The Benefits of Nuclear Energy

The demand for energy in the United States and, in general, in the whole world is increasing; the US is one of the largest consumers of energy in the world. Nuclear energy solved the energy problems of the United States in the past by constructing nuclear plants, which helped put the problem at bay for some time. However, because of the continued increase in energy demand, the country needs more and more energy. There are some debates on the construction of more nuclear plants for energy production along with some concerns on their safety and cost of their construction. This paper will evaluate the costs together with the benefits of nuclear plants.

Nuclear plants have a high potential for energy when it is compared to other sources of energy such as oil, for example; according to research, 200 barrels of oil are equivalent to one kilogram of uranium. This means that a small portion of uranium produces much energy compared to any source of energy. Also, when it is compared to oil, nuclear has little contribution to global warming and ozone layer depletion; global warming has been known for its contribution to climate change, and ozone layer depletion exposes people, animals and plants to harmful rays causing diseases (American Nuclear Society 167). It happens because of the use of oil, which emits harmful gases thus contributing to the ozone layer depletion and global warming.
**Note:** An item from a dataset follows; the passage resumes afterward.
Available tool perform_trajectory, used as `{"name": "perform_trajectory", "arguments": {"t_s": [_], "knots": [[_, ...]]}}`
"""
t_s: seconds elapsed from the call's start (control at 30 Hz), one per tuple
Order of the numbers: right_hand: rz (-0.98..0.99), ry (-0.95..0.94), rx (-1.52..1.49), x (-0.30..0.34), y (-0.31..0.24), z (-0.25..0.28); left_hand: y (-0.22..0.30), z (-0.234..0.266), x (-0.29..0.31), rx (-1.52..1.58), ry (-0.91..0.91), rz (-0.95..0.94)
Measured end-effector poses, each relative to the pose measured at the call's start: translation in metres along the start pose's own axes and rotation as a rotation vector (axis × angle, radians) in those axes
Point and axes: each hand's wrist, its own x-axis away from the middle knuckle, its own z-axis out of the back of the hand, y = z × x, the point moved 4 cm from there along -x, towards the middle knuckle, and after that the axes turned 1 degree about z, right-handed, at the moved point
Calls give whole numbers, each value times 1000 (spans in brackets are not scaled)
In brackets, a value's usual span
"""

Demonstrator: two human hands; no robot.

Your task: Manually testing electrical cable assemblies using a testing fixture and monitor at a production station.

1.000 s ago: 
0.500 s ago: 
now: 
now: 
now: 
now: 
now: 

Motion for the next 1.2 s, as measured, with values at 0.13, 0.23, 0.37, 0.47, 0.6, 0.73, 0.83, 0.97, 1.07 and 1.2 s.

If the United States chooses to construct nuclear plants for energy production, then it is sure of continued supply of energy since uranium is in abundance.

Nuclear energy has not been adopted by many countries, and those who have adopted it, practice it on a small scale. This is because of the risks associated with nuclear energy production plants; nuclear plants are feared because, in case of an accident, the effects are always severe and last for years. An example is an accident at the Chernobyl power plant; this accident did not affect only Ukraine, but Europe, Belorussia, Russia, etc, affecting living beings. Many people died, and those who survived developed chronic diseases, others became vulnerable to cancerous diseases (American Nuclear Society 206). Water bodies and soils were contaminated with radioactive materials, and all plants on land and in the water died.

Following the effects of accidents at nuclear power plants, some measures have been put in place to minimize further chances to happen; in case it happens, measures have also been put in place to minimize the effects. All these measures have increased the cost of constructing nuclear plants; the plants need to have a perimeter wall, which radioactive materials cannot easily penetrate to shield the neighborhood from radiation and other radioactive materials (American Nuclear Society 263). The reaction chamber and fuel storage area in the nuclear plants should also be well insulated from any leakages, and these costs are higher than the costs of producing energy.

After energy production, the wastes from a nuclear plant are still radioactive; therefore, they should be stored to lose their radioactive properties before they are disposed of. This is another cost to a nuclear plant because the wastes are stored for years to lose their radioactive properties; therefore, continued nuclear energy production means more storage space for wastes is needed (American Nuclear Society 289). Furthermore, the storage of these wastes should all have measures to prevent leakages to the environment.

The United States should weigh the cost and benefits of nuclear energy and make an informed decision on this issue. Nuclear energy means energy in abundance, but people will live in fear for their safety in case of accidents. I think life is more important, besides, all renewable sources have not been exhausted.

Works Cited

American Nuclear Society. Nuclear Power: A Sustainable Source of Energy. IL, USA: American Nuclear Society, 2007. Print.